What you output should match the data below exactly.

+++ SOURCE MATERIAL

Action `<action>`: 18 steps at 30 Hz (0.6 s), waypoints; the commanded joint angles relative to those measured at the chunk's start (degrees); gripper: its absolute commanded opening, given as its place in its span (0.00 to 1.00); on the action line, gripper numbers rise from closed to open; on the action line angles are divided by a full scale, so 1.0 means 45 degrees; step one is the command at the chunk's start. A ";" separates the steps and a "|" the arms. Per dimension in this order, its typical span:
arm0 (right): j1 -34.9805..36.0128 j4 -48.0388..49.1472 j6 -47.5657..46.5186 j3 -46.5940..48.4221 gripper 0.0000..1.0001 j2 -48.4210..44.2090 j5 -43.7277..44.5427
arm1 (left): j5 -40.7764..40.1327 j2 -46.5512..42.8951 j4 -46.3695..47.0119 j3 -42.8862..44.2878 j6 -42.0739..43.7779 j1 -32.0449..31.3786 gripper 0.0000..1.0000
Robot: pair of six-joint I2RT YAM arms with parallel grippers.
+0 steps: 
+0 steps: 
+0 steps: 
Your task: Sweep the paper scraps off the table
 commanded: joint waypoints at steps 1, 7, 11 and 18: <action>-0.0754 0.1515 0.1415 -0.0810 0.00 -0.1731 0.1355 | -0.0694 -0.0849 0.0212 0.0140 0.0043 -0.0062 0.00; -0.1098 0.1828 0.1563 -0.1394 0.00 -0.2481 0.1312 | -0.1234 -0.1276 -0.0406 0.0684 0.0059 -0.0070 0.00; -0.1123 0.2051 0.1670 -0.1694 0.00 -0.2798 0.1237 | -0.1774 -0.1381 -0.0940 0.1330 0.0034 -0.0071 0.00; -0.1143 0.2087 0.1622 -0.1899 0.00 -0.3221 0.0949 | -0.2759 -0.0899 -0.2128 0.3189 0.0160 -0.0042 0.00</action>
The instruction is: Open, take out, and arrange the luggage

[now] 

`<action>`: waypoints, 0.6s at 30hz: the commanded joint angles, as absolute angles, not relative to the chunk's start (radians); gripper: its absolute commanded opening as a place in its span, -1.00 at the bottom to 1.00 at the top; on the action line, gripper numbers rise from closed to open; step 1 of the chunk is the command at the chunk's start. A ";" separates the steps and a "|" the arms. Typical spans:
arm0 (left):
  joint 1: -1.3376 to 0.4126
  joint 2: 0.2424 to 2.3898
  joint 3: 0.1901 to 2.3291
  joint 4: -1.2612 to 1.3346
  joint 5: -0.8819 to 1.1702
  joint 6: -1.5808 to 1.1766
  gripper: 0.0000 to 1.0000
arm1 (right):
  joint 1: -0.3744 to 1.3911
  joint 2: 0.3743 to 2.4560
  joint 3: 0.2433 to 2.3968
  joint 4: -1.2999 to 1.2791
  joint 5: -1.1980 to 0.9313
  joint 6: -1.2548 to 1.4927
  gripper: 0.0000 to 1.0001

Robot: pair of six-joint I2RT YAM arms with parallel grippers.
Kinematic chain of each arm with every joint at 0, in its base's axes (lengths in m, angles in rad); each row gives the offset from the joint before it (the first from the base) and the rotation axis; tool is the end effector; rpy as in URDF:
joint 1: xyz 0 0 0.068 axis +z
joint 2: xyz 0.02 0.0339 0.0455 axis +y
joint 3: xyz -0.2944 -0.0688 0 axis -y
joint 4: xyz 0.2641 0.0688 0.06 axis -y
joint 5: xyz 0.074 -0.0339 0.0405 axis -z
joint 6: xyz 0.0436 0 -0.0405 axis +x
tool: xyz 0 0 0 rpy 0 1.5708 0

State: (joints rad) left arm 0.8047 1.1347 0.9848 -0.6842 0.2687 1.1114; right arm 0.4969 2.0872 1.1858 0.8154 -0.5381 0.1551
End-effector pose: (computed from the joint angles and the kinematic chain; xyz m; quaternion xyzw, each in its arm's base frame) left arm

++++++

● EXERCISE RESULT:
Action `<action>`: 18 steps at 30 Hz (0.6 s), waypoints; the commanded joint angles relative to those measured at the chunk's start (degrees); gripper: its absolute commanded opening, given as its place in its span (0.00 to 1.00); on the action line, gripper numbers rise from closed to open; on the action line angles are divided by a full scale, so 1.0 means 45 degrees; step one is the command at the chunk's start. A ";" separates the steps and a "|" the arms. Per dimension in this order, its typical span:
arm0 (right): j1 -34.9805..36.0128 j4 -48.0388..49.1472 j6 -47.5657..46.5186 j3 -46.5940..48.4221 gripper 0.0000..1.0001 j2 -48.4210..44.2090 j5 -43.7277..44.5427
arm1 (left): j5 -40.7764..40.1327 j2 -46.5512..42.8951 j4 -46.3695..47.0119 j3 -42.8862..44.2878 j6 -42.0739..43.7779 j1 -32.0449..31.3786 gripper 0.0000..1.0000
Robot: pair of six-joint I2RT YAM arms with parallel grippers.
+0 steps: 
+0 steps: 
+0 steps: 
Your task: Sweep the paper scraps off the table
 commanded: joint waypoints at steps 1, 7, 11 and 18: <action>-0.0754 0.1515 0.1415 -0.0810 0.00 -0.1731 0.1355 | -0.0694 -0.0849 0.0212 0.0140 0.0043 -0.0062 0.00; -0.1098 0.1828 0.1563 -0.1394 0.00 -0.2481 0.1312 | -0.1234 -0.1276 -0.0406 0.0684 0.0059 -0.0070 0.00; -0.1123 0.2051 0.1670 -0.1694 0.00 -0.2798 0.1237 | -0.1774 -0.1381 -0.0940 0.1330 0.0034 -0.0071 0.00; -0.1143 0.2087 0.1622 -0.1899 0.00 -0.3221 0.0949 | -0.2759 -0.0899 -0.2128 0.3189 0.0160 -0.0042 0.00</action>
The instruction is: Open, take out, and arrange the luggage

[now] 

`<action>`: waypoints, 0.6s at 30hz: the commanded joint angles, as absolute angles, not relative to the chunk's start (radians); gripper: its absolute commanded opening as a place in its span, -1.00 at the bottom to 1.00 at the top; on the action line, gripper numbers rise from closed to open; step 1 of the chunk is the command at the chunk's start. A ";" separates the steps and a "|" the arms. Typical spans:
arm0 (left):
  joint 1: -1.3376 to 0.4126
  joint 2: 0.2424 to 2.3898
  joint 3: 0.1901 to 2.3291
  joint 4: -1.2612 to 1.3346
  joint 5: -0.8819 to 1.1702
  joint 6: -1.5808 to 1.1766
  gripper: 0.0000 to 1.0000
arm1 (right):
  joint 1: -0.3744 to 1.3911
  joint 2: 0.3743 to 2.4560
  joint 3: 0.2433 to 2.3968
  joint 4: -1.2999 to 1.2791
  joint 5: -1.1980 to 0.9313
  joint 6: -1.2548 to 1.4927
  gripper: 0.0000 to 1.0001

Robot: pair of six-joint I2RT YAM arms with parallel grippers.
Kinematic chain of each arm with every joint at 0, in its base's axes (lengths in m, angles in rad); each row gives the offset from the joint before it (the first from the base) and the rotation axis; tool is the end effector; rpy as in URDF:
joint 1: xyz 0 0 0.068 axis +z
joint 2: xyz 0.02 0.0339 0.0455 axis +y
joint 3: xyz -0.2944 -0.0688 0 axis -y
joint 4: xyz 0.2641 0.0688 0.06 axis -y
joint 5: xyz 0.074 -0.0339 0.0405 axis -z
joint 6: xyz 0.0436 0 -0.0405 axis +x
tool: xyz 0 0 0 rpy 0 1.5708 0

State: (joints rad) left arm 0.8047 1.1347 0.9848 -0.6842 0.2687 1.1114; right arm 0.4969 2.0872 1.1858 0.8154 -0.5381 0.1551
End-effector pose: (computed from the joint angles and the kinematic chain; xyz m; quaternion xyzw, each in its arm's base frame) left arm

Output for the exercise is complete.